Il Portogallo ieri sera non ha potuto nulla contro questa arcigna
barricata ellenica. Nessuno saprà mai con certezza se i lusitani
hanno sentito la pressione del match ed erano perciò un po’
sottotono oppure se tutti i meriti vanno ascritti alla Grecia che ha
bloccato le fonti di gioco degli avversari. Si può con certezza solo
constatare che i tre fantasisti di Scolari, Deco, Figo e Ronaldo
hanno giocato al di sotto delle attese. Soprattutto Deco si è
rivelato un peso per la squadra: impreciso, sconclusionato, confuso.

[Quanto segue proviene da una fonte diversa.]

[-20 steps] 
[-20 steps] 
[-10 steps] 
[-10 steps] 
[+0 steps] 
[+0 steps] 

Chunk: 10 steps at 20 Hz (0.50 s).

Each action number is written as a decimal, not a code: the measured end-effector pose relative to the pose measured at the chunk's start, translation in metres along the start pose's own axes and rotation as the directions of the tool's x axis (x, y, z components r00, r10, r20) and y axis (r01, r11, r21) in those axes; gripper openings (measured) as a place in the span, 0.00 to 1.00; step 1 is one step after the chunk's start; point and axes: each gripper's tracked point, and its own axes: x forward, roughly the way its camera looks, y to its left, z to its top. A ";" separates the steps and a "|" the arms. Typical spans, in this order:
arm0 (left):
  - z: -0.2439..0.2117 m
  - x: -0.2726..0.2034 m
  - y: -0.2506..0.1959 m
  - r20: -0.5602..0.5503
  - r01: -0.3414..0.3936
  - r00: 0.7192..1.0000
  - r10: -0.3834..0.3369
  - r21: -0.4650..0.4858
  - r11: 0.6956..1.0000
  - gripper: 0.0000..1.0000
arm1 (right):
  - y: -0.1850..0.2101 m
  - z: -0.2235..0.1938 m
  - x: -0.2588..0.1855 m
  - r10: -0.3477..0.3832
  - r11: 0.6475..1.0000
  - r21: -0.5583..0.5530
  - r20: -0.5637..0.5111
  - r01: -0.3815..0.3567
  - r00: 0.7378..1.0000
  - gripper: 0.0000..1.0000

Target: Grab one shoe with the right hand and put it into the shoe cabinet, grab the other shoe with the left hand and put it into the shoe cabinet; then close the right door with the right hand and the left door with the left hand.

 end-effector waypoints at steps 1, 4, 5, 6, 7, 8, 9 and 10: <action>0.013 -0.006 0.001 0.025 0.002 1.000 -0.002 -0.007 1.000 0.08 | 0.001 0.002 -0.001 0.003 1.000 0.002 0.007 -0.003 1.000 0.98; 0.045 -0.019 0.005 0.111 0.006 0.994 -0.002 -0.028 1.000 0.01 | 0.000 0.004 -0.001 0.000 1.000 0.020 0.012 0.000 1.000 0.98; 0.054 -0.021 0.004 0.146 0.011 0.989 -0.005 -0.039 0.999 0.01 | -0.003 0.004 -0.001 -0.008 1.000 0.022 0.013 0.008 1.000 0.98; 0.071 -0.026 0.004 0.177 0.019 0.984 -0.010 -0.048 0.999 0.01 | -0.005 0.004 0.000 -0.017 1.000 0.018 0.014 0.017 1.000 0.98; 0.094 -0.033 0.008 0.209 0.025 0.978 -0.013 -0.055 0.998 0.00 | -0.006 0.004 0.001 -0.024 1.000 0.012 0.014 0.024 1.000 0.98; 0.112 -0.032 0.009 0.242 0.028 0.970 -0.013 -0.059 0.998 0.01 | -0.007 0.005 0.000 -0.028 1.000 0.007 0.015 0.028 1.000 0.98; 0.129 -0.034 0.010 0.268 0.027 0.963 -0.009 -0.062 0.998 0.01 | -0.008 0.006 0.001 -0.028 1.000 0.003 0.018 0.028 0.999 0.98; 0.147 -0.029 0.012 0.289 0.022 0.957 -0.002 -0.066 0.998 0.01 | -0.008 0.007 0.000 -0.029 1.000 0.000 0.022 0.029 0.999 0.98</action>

Rui Costa, all’ultima apparizione con la selecao dopo 94 partite, ha
dato un po’ di vivacità al gioco portoghese ma neanche la sua grinta
si è rivelata sufficiente. Il maggior colpevole della sconfitta è
stato a mio avviso Ricardo Pareira, il portiere eroe della sfida
contro l’Inghilterra. Definire goffa la sua uscita su Charisteas è
un attestato di generosità senza precedenti.
Il migliore di questa squadra, colui il quale (insieme a Ronaldo) si
è confermato anche ieri sera il perno su cui costruire la nazionale
del futuro è senza dubbio Ricardo Carvahlo.
Ma non è il momento di pensare al futuro. Per il Portogallo è il
momento di piangere e applaudire, per la Grecia invece è l’ora di
gioire e di invocare Zeus. Solo nei prossimi giorni Rehhagel ci dirà
se resterà alla guida dei campioni d’Europa oppure no. Fossi in lui
me ne andrei. Ha raggiunto il massimo. Non potrà mai ripetersi, né
migliorarsi. Ha un popolo ai suoi piedi, pieno di eterna
gratitudine. D’altro canto è vero anche che tutto questo amore e
questa fiducia incondizionata gli sono garanzia sufficiente anche in
caso di prossimi eventuali insuccessi. Veda lui.
Noi comunque, da appassionati di calcio e di favole, gli diciamo
grazie. E, in barba al nome che porta, gli diamo un bel… dieci!